Kalau soal kebijakan integrasi antar moda transportasi yang ada… itu yang susah, Masalahnya di birokrasinya sih menurutku. Kan urusannya udah masalah duit.
Nah iya, kayak yang aku bilang, birokrasi di negara kita itu ribet.
Jumlah armada dan frekuensi keberangkatannya perlu ditambah 🙂
Saya rasa seperti itu juga lho kalo naik transJ hehehe… Apalagi pernah naik Yamanote line yang keliling tokyo hahaha udah mirip deh, cuma jangan liat keluar jendela ya… kalo itu beda jauuh… 😀
Yamanote Line itu kereta atau bus?
Iyaaa bantaran rel Jakarta disulap jadi tempat sampah dadakan. Kenapa gak ada yg menindaki ya 😦
Yamanote line itu kereta, bukan subway tapi jalurnya mengelilingi tokyo…
kalo soal sampah, hehehe mindsetnya masih “asal rumah gw bersih”, jadi ga merasa salah kalo buang sampah dari mobil/motor/bus/kereta dll… *ampun
Berarti egois dong ya. Sementara orang2 negara maju yg suka kita hina karena individualitas dan moralitasnya, malah lebih peduli dengan kebersihan dan lingkungan 😀
pernah naik CL dan bablas salah stasiun bukannya panik tetap aja ha ha hi hi
Kayak aku, kak. Salah naik line tapi tetep steikul seolah tak ada apa2 yg terjadi hahaha.
asik kan bisa menikmati hahaha
Asik sih naik CL. Tapi kalau yang rute ke Tanah Abang, ya ampuun penuuuh. Jadi pepes deh
Wah, bagus dong. Nggak usah lagi repot2 bikin pepes, mbak *eh
Paling males itu mengembalikan deposite yg Rp. 5000, kebanyakan males ngantri dan akhir nya melayang dech … Sial tuch peraturan
Apanya yg melayang, bang? :O
[…] Selain memang memiliki objek-objek wisata budaya, sejarah, kuliner, seni, dan sosial di dalam kotanya, Yogyakarta juga sudah memiliki moda transportasi yang cukup baik melalui keberadaan jaringan Bus Rapid Transit (BRT) TransJogja dan beberapa bus kota lama yang masih beroperasi. TransJogja juga menjangkau Bandara Internasional Adi Sutjipto. Selain TransJogja, bandara juga terhubung dengan lintasan kereta api. Kereta api komuter Prambanan Ekspres akan mengantarkan pelancong dari bandara menuju Stasiun Lempuyangan dan Stasiun Tugu, dan sebaliknya. Keretanya cukup nyaman, dengan tempat duduk yang saling berhadapan, bekas Tokyo Metro seperti halnya Jakarta Commuter Line. […]

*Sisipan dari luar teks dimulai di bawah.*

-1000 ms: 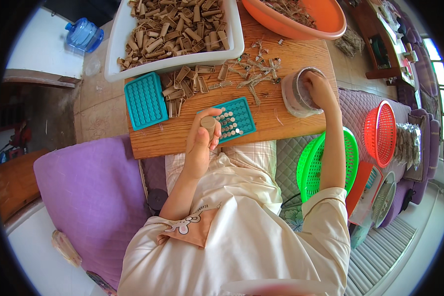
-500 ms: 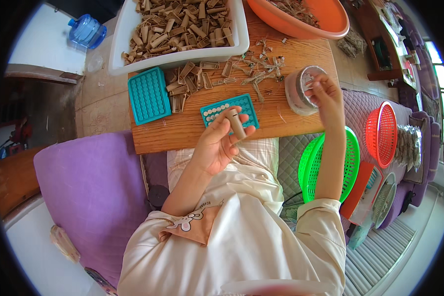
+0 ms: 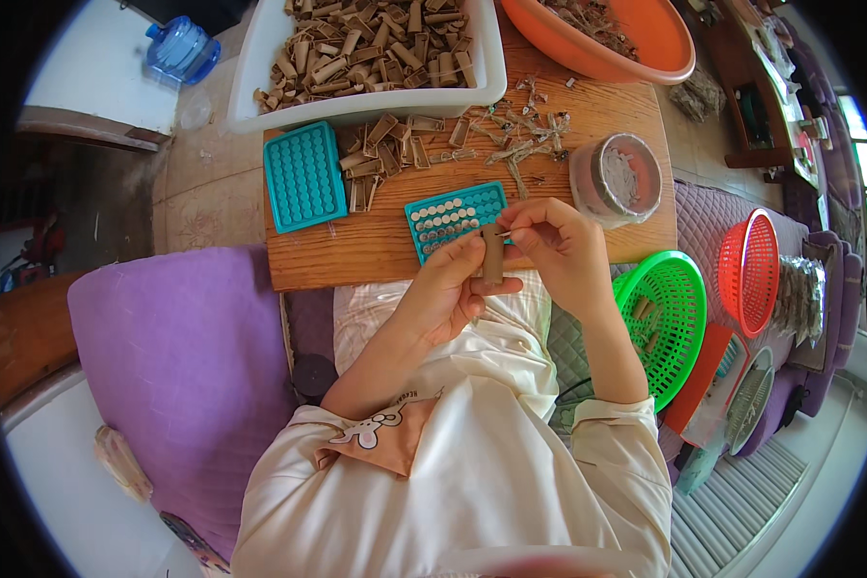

yang jadi masalah dengan kereta ini adalah
1. jadwal kedatangan kereta ini yang lama, kalau di singapura tiap tiga sampai lima menit ada, kereta datang
2. stasiun kereta ini tidak langsung terintegrasi dengan tujuan, misal di singapura skali naik mrt, ketika turun kita langsung bisa menuju tempat tujuan kita karena gate pintu keluarnya banyak, kita langsung masuk mall, kantor, rumahsakit dll melalui berbagai gate yang disediakan, sementara stasiun cuma 1 pintu keluar dan biasanya mau ke tempat tujuan masih harus jalan jauh atau naik angkot lagi
Tepat sekali, bro. Kenapa CL tidak dapat disebut MRT, karena frekuensi kedatangannya kurang rapat. Masih pakai jadwal.
Tapi kalau masalah pintu keluar stasiun, aku pikir itu adalah bonus. SMRT sudah dirancang dengan cerdas sehingga memudahkan mobilitas.